Flemish politician (born 1955)

Filip Emiel Julien De Man (born 11 November 1955) is a Flemish politician and journalist. He has an M.A. in philosophy and lives in Vilvoorde, Flemish Brabant. He is the brother of actress Brigitte De Man and the son of Jos De Man, a well-known lawyer and writer.

== Career in Vlaams Belang ==
De Man was born in Roeselare. In 1991 he became a member of Parliament for Vlaams Belang (formerly the Vlaams Blok). Within his party he belongs to the outspoken right-wing group, with a strong focus on immigration. He was quoted saying that a Muslim cannot be a democrat. In the Chamber he strongly rejects naturalisations and amnesty for undocumented migrants. Regarding crime statistics, he advocates honest information to citizens. As a partisan of a tough approach on crime, he favours the actual serving of prison sentences, the death penalty for child murderers such as Dutroux and Aït Oud, the expelling of criminally convicted foreigners and the active tracking down of terrorist cells.

As for energy and climate, he states that nuclear power plants of the third and fourth generation in conjunction with the 'hydrogen economy' can be an answer to petrol blackmail by hostile regimes and to problems regarding energy supply - and would in no way be harmful regarding climate change (of which he doubts mankind is the prime reason responsible).

With regard to the problems between Flemings and Walloons, De Man is of the opinion that "Good governance = Flemish governance". He advocates the introduction of the concept of sub-nationality in Brussels, implying that inhabitants could freely opt for a Flemish social and fiscal regime.
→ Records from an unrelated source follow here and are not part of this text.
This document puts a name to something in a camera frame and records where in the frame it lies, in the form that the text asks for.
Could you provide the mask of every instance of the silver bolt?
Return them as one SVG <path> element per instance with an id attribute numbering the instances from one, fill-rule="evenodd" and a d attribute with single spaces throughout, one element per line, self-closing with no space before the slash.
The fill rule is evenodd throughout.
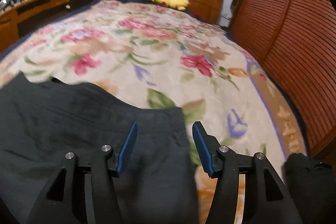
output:
<path id="1" fill-rule="evenodd" d="M 66 153 L 66 155 L 65 155 L 65 157 L 68 159 L 68 160 L 70 160 L 70 159 L 72 159 L 73 157 L 74 157 L 74 153 L 73 152 L 69 152 L 69 153 Z"/>
<path id="2" fill-rule="evenodd" d="M 222 146 L 219 147 L 219 150 L 223 153 L 226 153 L 226 152 L 229 151 L 229 148 L 225 145 L 222 145 Z"/>
<path id="3" fill-rule="evenodd" d="M 255 155 L 258 159 L 263 160 L 265 158 L 265 155 L 261 152 L 256 153 Z"/>
<path id="4" fill-rule="evenodd" d="M 108 145 L 108 144 L 105 144 L 101 147 L 101 150 L 104 151 L 104 152 L 107 152 L 111 149 L 111 146 Z"/>

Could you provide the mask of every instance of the floral bedspread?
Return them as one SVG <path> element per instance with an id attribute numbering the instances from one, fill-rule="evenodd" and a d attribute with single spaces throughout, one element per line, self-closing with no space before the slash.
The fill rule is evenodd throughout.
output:
<path id="1" fill-rule="evenodd" d="M 179 106 L 189 136 L 192 123 L 201 121 L 236 153 L 266 154 L 280 175 L 290 153 L 305 153 L 291 109 L 251 55 L 219 27 L 180 11 L 102 0 L 13 50 L 0 63 L 0 87 L 19 71 L 31 82 L 91 82 L 139 108 Z M 192 138 L 190 143 L 200 165 Z M 244 202 L 240 178 L 236 223 Z M 216 180 L 201 166 L 195 179 L 204 223 Z"/>

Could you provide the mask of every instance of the pink flower print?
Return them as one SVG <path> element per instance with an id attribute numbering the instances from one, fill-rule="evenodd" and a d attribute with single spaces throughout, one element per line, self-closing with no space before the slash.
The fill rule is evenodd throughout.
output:
<path id="1" fill-rule="evenodd" d="M 203 55 L 193 56 L 181 56 L 180 62 L 182 65 L 187 68 L 196 68 L 205 76 L 211 77 L 211 70 L 214 70 L 214 67 L 205 59 Z"/>
<path id="2" fill-rule="evenodd" d="M 155 15 L 150 15 L 150 14 L 146 14 L 146 15 L 148 15 L 148 17 L 152 18 L 153 20 L 160 19 L 160 17 L 155 16 Z"/>
<path id="3" fill-rule="evenodd" d="M 188 31 L 188 30 L 195 30 L 195 26 L 193 25 L 179 25 L 178 26 L 180 29 Z"/>
<path id="4" fill-rule="evenodd" d="M 48 33 L 52 32 L 53 30 L 54 30 L 54 28 L 52 26 L 46 26 L 42 30 L 39 30 L 38 34 L 39 35 L 48 34 Z"/>
<path id="5" fill-rule="evenodd" d="M 177 34 L 171 30 L 165 29 L 147 29 L 139 31 L 139 36 L 141 37 L 150 37 L 156 39 L 176 39 Z"/>
<path id="6" fill-rule="evenodd" d="M 164 8 L 162 6 L 155 6 L 155 9 L 158 13 L 165 13 L 167 11 L 167 8 Z"/>
<path id="7" fill-rule="evenodd" d="M 254 60 L 253 56 L 247 52 L 246 50 L 241 50 L 240 51 L 247 59 Z"/>
<path id="8" fill-rule="evenodd" d="M 209 42 L 199 43 L 199 46 L 205 50 L 206 48 L 210 48 Z"/>
<path id="9" fill-rule="evenodd" d="M 153 26 L 148 25 L 146 23 L 142 23 L 140 21 L 134 20 L 132 18 L 125 19 L 123 21 L 119 21 L 118 25 L 121 27 L 125 27 L 127 29 L 138 29 L 138 30 L 146 30 L 146 29 L 154 29 Z"/>
<path id="10" fill-rule="evenodd" d="M 61 37 L 61 40 L 66 43 L 66 42 L 84 42 L 89 39 L 95 38 L 98 39 L 105 33 L 99 30 L 94 30 L 94 29 L 89 29 L 89 28 L 83 28 L 83 29 L 78 29 L 74 30 L 68 34 L 65 34 Z"/>
<path id="11" fill-rule="evenodd" d="M 114 9 L 116 6 L 119 6 L 120 2 L 116 0 L 110 0 L 107 2 L 107 8 Z"/>
<path id="12" fill-rule="evenodd" d="M 35 41 L 35 42 L 30 43 L 30 44 L 28 45 L 28 47 L 33 48 L 33 47 L 36 47 L 36 46 L 41 45 L 41 44 L 44 44 L 44 43 L 46 43 L 46 40 L 44 40 L 44 39 L 40 39 L 40 40 L 38 40 L 38 41 Z"/>
<path id="13" fill-rule="evenodd" d="M 262 73 L 259 74 L 260 78 L 263 79 L 264 81 L 267 81 L 267 78 L 265 75 L 263 75 Z"/>
<path id="14" fill-rule="evenodd" d="M 101 64 L 100 60 L 93 60 L 89 54 L 85 54 L 84 56 L 78 58 L 74 62 L 69 64 L 69 68 L 73 68 L 77 75 L 86 74 L 87 68 L 96 68 Z"/>
<path id="15" fill-rule="evenodd" d="M 196 38 L 196 36 L 194 36 L 190 32 L 180 32 L 179 34 L 182 35 L 182 36 L 184 36 L 184 37 L 188 37 L 188 38 Z"/>

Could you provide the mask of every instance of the louvered wardrobe door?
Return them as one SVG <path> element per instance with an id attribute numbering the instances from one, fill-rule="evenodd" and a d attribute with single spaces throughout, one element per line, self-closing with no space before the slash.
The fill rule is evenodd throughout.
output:
<path id="1" fill-rule="evenodd" d="M 287 0 L 243 0 L 231 29 L 235 41 L 262 61 L 274 40 L 274 33 Z"/>
<path id="2" fill-rule="evenodd" d="M 263 68 L 298 107 L 316 154 L 336 125 L 336 12 L 329 0 L 290 0 Z"/>

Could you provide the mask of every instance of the black cloth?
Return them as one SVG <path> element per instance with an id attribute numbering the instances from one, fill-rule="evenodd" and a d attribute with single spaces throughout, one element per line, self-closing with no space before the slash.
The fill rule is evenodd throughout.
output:
<path id="1" fill-rule="evenodd" d="M 304 224 L 336 223 L 336 180 L 330 165 L 302 153 L 291 154 L 285 174 Z"/>
<path id="2" fill-rule="evenodd" d="M 197 192 L 180 108 L 139 109 L 100 87 L 30 83 L 0 90 L 0 196 L 20 223 L 66 153 L 90 154 L 138 124 L 127 170 L 114 179 L 125 223 L 198 223 Z"/>

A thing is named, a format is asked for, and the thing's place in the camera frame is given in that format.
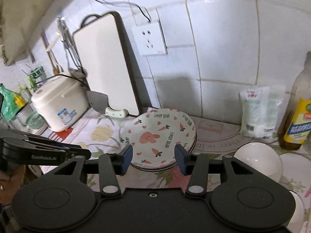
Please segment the floral tablecloth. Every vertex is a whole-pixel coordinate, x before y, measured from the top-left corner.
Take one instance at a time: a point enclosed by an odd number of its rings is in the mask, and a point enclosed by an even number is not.
[[[122,130],[128,120],[108,119],[89,109],[85,115],[74,124],[71,133],[66,138],[53,135],[46,131],[43,135],[55,137],[64,143],[78,144],[92,152],[92,158],[98,158],[107,152],[119,152],[124,147]],[[221,159],[224,155],[234,155],[235,151],[250,141],[263,142],[271,146],[280,155],[283,163],[283,175],[280,184],[296,192],[304,202],[304,225],[301,233],[311,232],[311,156],[302,146],[298,151],[285,151],[280,148],[277,138],[270,140],[243,137],[239,133],[240,126],[192,117],[197,129],[197,143],[194,152],[208,153],[211,159]],[[43,173],[47,173],[55,166],[42,166]],[[144,172],[132,166],[125,176],[117,176],[120,187],[129,188],[175,188],[186,189],[190,176],[183,176],[175,166],[161,172]],[[99,191],[98,175],[88,176],[87,185],[94,191]],[[207,190],[212,191],[220,185],[219,175],[210,174]]]

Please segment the power cord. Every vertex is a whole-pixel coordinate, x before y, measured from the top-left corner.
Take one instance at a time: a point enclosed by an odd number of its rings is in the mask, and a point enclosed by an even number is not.
[[[81,81],[81,80],[79,80],[79,79],[77,79],[77,78],[75,78],[75,77],[72,77],[72,76],[69,76],[69,75],[65,75],[65,74],[57,74],[57,75],[48,77],[48,78],[46,78],[45,80],[36,82],[36,84],[39,84],[39,83],[44,82],[44,81],[47,81],[47,80],[49,80],[49,79],[51,79],[51,78],[54,78],[54,77],[56,77],[56,76],[64,76],[64,77],[67,77],[67,78],[70,78],[70,79],[74,79],[74,80],[76,80],[76,81],[82,83],[84,86],[86,86],[86,87],[89,89],[89,86],[86,85],[83,81]]]
[[[147,18],[148,21],[151,23],[151,16],[150,16],[148,10],[145,8],[145,10],[147,11],[147,14],[148,14],[149,17],[146,16],[146,14],[143,12],[143,10],[141,9],[141,7],[140,7],[138,4],[136,4],[136,3],[126,2],[126,1],[118,1],[118,2],[107,2],[107,1],[105,1],[105,0],[101,0],[101,1],[95,0],[95,1],[97,1],[97,2],[99,2],[99,3],[101,3],[101,4],[107,4],[107,5],[112,5],[112,6],[119,5],[119,4],[126,4],[126,5],[130,5],[130,6],[131,6],[131,5],[132,5],[132,6],[136,6],[136,7],[139,8],[139,10],[140,10],[140,12],[143,14],[143,16],[144,16],[145,18]]]

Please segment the stack of plates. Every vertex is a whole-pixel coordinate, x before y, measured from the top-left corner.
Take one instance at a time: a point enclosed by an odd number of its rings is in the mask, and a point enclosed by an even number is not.
[[[131,121],[121,137],[125,144],[133,146],[132,166],[144,171],[161,171],[176,165],[176,144],[192,152],[197,132],[187,114],[176,109],[158,109]]]

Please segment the cooking oil bottle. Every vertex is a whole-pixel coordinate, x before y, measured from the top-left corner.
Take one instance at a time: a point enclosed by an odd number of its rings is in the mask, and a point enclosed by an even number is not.
[[[304,70],[297,76],[278,130],[280,146],[298,150],[311,130],[311,51]]]

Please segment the label sticker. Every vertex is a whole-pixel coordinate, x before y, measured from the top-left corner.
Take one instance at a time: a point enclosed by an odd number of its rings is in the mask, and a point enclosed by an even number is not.
[[[287,129],[284,140],[288,143],[302,144],[311,130],[311,101],[299,99],[296,111]]]
[[[57,115],[64,125],[68,124],[72,120],[72,113],[76,112],[73,110],[71,113],[67,109],[62,109]]]

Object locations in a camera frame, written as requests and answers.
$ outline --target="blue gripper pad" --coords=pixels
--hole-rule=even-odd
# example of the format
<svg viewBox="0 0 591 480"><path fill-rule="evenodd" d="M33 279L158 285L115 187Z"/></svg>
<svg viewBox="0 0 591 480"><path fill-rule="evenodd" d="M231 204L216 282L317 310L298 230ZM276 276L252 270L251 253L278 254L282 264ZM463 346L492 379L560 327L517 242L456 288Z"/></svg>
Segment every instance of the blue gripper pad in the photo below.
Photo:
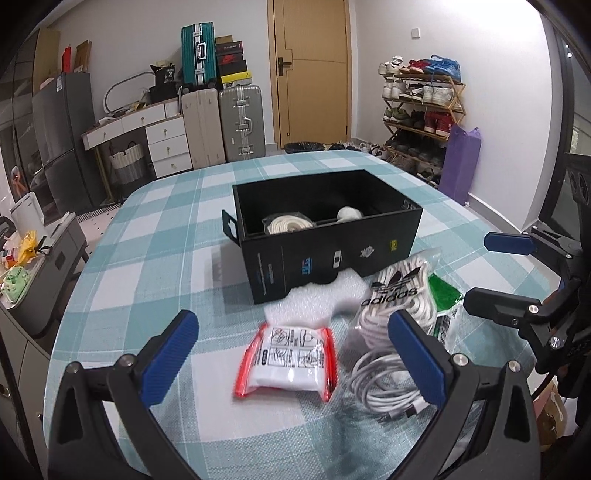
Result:
<svg viewBox="0 0 591 480"><path fill-rule="evenodd" d="M198 337L199 321L193 312L187 311L176 330L144 370L139 396L146 407L162 403Z"/></svg>
<svg viewBox="0 0 591 480"><path fill-rule="evenodd" d="M536 251L535 243L529 236L511 233L487 233L484 246L489 252L515 255L530 255Z"/></svg>
<svg viewBox="0 0 591 480"><path fill-rule="evenodd" d="M388 336L425 401L441 410L447 399L445 374L400 312L390 315Z"/></svg>

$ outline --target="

According to him, this would lead to a stronger position in the eventual negotiations on the breaking-up of Belgium ('Congress book Brussels', 1999). His views on Europe are confederate, with a strong emphasis on the principle of subsidiarity and the creation of a 'Fortress Europe' in order to counter mass immigration from the other side of the Mediterranean.

== Publications ==
- 1999 'De Zaak Demol, een commisaris geflikt', translated into French: 'L'affaire Demol. Un poulet chez les ânes' (The Demol Case. How a police chief got framed).
- 2003 'De Eeuwige Strijd. Hellas, Rome en Europa in het juiste perspectief' ('The Eternal Struggle. Hellas, Rome and Europe in their correct perspective')
- 2007 'L'Etat-PS. De maffia aan de macht'. Co-authored with Frank Vanhecke, translated into French: 'L'Etat PS. La mafia au pouvoir' (The Walloon PS State. The Maffia in power)
- 2007 'De Eeuwige Strijd II. Europa: van Dageraad tot Avondland' ('The Eternal Struggle II. Europe: from Dawn till Occident'

In the first two volumes of 'The Eternal Struggle' De Man asserts himself as an adversary of cultural relativism and egalitarianism. He sides with geneticists, socio-biologists and evolutionary psychologists.

De Man was a co-author of several party publications: 'De kostprijs van de immigratie' (The cost of immigration), 'Requisitoir tegen de drugsprofeten' (Requisitory against the drugs prophets), 'Waarheen met de politiediensten?' (Where to with the police force?', 'AIDS: geen paniek?' (AIDS, no reason for panic?), 'Criminaliteit: harde aanpak!' (Crime: a tough approach!), 'Vlaams Blok: de gezinspartij' (Vlaams Blok: the family-oriented party), 'Dossier politieke vluchtelingen' (The refugees issue).